Nesta cirurgia podemos obter as vantagens das cirurgias bariátricas restritivas e  malabsortivas, com baixo risco operatório, pois não remove parte do estômago, e menores índices de complicações nutricionais, uma vez que o segmento intestinal excluído é menor, permitindo que o alimento e sucos digestivos se encontrem no meio e não no final do intestino delgado.

bypass gástrico é considerado por muitos o procedimento “padrão ouro” dentre as cirurgias para perda de peso. É a cirurgia bariátrica mais realizada no Brasil. A média de perda de peso com este tipo de procedimento é geralmente superior aos procedimentos puramente restritivos. Estudos mostram que após 10 a 14 anos da cirurgia, os pacientes conseguem manter uma perda de cerca de 60% de seu excesso de peso.

Esta cirurgia tem risco semelhante à de uma operação de úlcera e como vantagem uma perda média de peso de cerca de 30 a 40% do peso inicial em 2 anos, embora ausência de perda de peso possa ocorrer. Ela tem como desvantagens o fato de poder causar deficiências nutricionais como anemia, osteoporose, hipovitaminoses, deficiência de zinco, desnutrição proteica e queda de cabelo, embora em menor frequência e intensidade que as cirurgias malabsortivas. Em alguns casos de desnutrição importante podem necessitar de re-operação para reverter a cirurgia. Todas essas deficiências mencionadas acima podem ser contornadas com uma dieta apropriada e suplemento de ferro, cálcio e vitaminas pelo resto da vida.

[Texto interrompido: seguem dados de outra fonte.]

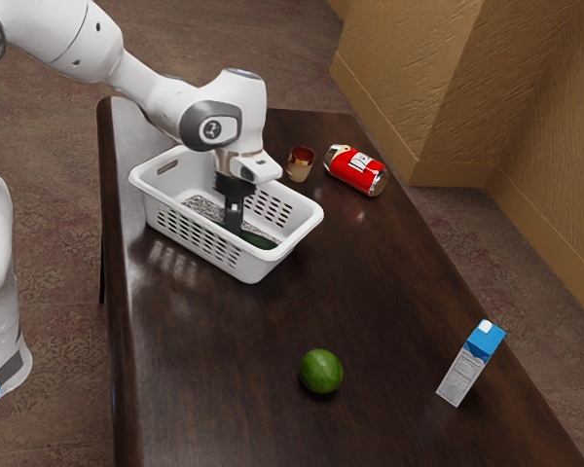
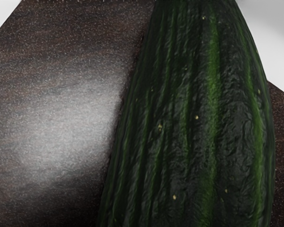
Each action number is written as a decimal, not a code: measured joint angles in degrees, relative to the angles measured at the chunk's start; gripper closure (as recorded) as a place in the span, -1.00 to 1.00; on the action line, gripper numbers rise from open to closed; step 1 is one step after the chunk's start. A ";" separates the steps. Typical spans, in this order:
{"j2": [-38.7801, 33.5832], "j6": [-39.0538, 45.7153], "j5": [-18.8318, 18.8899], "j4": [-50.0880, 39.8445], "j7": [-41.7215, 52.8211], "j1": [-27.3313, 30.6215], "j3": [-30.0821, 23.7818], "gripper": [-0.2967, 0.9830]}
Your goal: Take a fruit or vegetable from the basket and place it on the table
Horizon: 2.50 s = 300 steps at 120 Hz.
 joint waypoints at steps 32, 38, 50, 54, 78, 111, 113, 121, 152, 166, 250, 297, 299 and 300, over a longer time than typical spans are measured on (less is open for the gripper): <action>-0.59 0.10 0.03 -0.02 0.21 0.03 0.08 -0.43; -0.95 0.12 0.12 -0.02 0.14 -0.02 0.09 -0.32; -1.35 0.14 0.26 -0.06 -0.01 -0.07 0.10 -0.19; -1.37 0.15 0.28 -0.07 -0.06 -0.07 0.10 -0.16; -1.51 0.18 0.30 -0.09 -0.35 -0.15 0.10 -0.05; -1.66 1.74 0.66 -0.02 -1.41 -0.29 0.09 0.12; -1.66 1.93 0.63 -0.02 -1.47 -0.32 0.09 0.12; -1.89 2.57 0.53 -0.02 -1.71 -0.45 0.07 0.12; -8.19 3.50 2.62 2.44 -2.99 0.48 0.10 0.16; -8.57 3.33 6.08 8.88 -3.36 2.70 0.35 0.17; 2.58 -1.11 15.49 28.93 -0.53 18.01 4.21 -0.06; 5.35 1.16 0.96 28.57 -15.77 7.60 1.26 -0.51; 5.34 0.45 1.43 29.48 -19.63 4.00 1.16 -0.51; 5.39 -0.13 1.78 30.23 -21.61 2.27 1.16 -0.52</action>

As complicações que podem ocorrer com o bypass gástrico são: embolia pulmonar; fistula ao nível da linha de grampo ou das anastomoses; comunicação entre as partes separadas do estômago fazendo com que o paciente volte a ganhar peso; estenose das anastomoses; problemas na parede abdominal (seroma, hematoma, abscesso, hérnia incisional, deiscência de pele), mais frequentes nas cirurgias por via convencional; hemorragia; dilatação esofágica, vômitos persistentes, pedra na vesícula, obstrução intestinal e impactação de alimentos ao nível da anastomose gastro-jejunal. As complicações que necessitam de cirurgia ocorrem em cerca de 1.5% dos pacientes.

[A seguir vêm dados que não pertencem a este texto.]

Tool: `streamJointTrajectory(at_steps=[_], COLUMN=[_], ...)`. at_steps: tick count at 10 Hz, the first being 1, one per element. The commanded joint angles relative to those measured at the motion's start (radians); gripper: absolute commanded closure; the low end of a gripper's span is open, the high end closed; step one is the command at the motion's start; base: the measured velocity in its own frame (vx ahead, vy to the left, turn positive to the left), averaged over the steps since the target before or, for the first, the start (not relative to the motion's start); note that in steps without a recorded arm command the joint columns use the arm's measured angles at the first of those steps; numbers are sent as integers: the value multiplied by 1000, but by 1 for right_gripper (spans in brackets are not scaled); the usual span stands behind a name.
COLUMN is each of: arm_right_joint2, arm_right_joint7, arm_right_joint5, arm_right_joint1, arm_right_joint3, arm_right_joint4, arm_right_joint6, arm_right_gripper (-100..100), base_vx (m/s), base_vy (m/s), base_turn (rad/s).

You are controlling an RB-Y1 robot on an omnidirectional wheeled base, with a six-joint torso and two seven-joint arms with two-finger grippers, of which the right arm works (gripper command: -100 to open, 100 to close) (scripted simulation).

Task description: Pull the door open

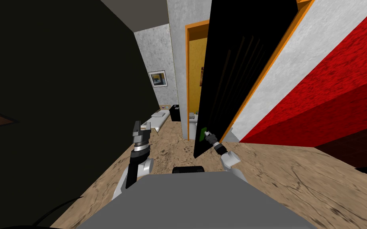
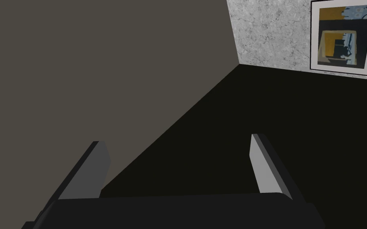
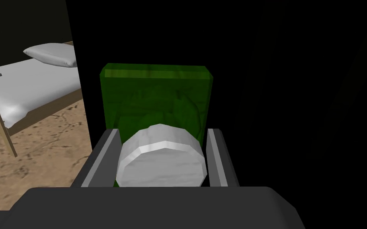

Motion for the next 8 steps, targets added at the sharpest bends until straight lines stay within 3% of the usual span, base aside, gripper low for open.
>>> streamJointTrajectory(at_steps=[1, 4, 8], arm_right_joint2=[-1, -1, -36], arm_right_joint7=[0, 0, -70], arm_right_joint5=[0, 0, 32], arm_right_joint1=[1, 1, -9], arm_right_joint3=[-1, -1, 48], arm_right_joint4=[0, 0, 5], arm_right_joint6=[-1, -1, 45], arm_right_gripper=[100, 100, 100], base_vx=[-11, -2, -178], base_vy=[-18, -3, -87], base_turn=[13, 1, 19])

Esta cirurgia está indicada em pacientes obesos ou super obesos com IMC ≥ 40 kg/m2 ou IMC ≥ 35kg/m2 associado a doenças causadas ou agravadas pela obesidade.

Após a cirurgia o paciente deverá aprender a mastigar bem o alimento e ingeri-lo lentamente. Caso coma rápido e em grandes pedaços pode apresentar mal-estar e dor retroesternal com vômitos. Além disso, se o paciente abusar de alimentos calóricos (pudins, sundaesmilk-shakes, leite condensado, sorvete, etc.), poderá sentir mal-estar geral com tontura, sudorese fria, palpitações, queda de pressão arterial, desmaio e diarreia, sintomas esses que os médicos conhecem como “Síndrome de Dumping”. Este inconveniente não é considerado um risco para a saúde e não ocorrerá se forem evitados alimentos calóricos.

As avaliações médicas pós-operatórias visam diagnosticar e corrigir as carências de zinco, cálcio, ferro e das vitaminas do complexo B, que podem surgir ao longo do tempo. A carência de zinco causa fadiga, queda de cabelo e diminuição na imunidade, vitalidade da pele, capacidade de cicatrização, no olfato e paladar. A carência de cálcio causa osteoporose e risco de fraturas. A carência de ferro leva a anemia. Já a carência das vitaminas do complexo B causa anemia, dor de cabeça, cansaço, formigamento, câimbras e depressão entre outros. Deve-se levar em conta a necessidade de acompanhamento até o final da vida pelo risco destas complicações carenciais.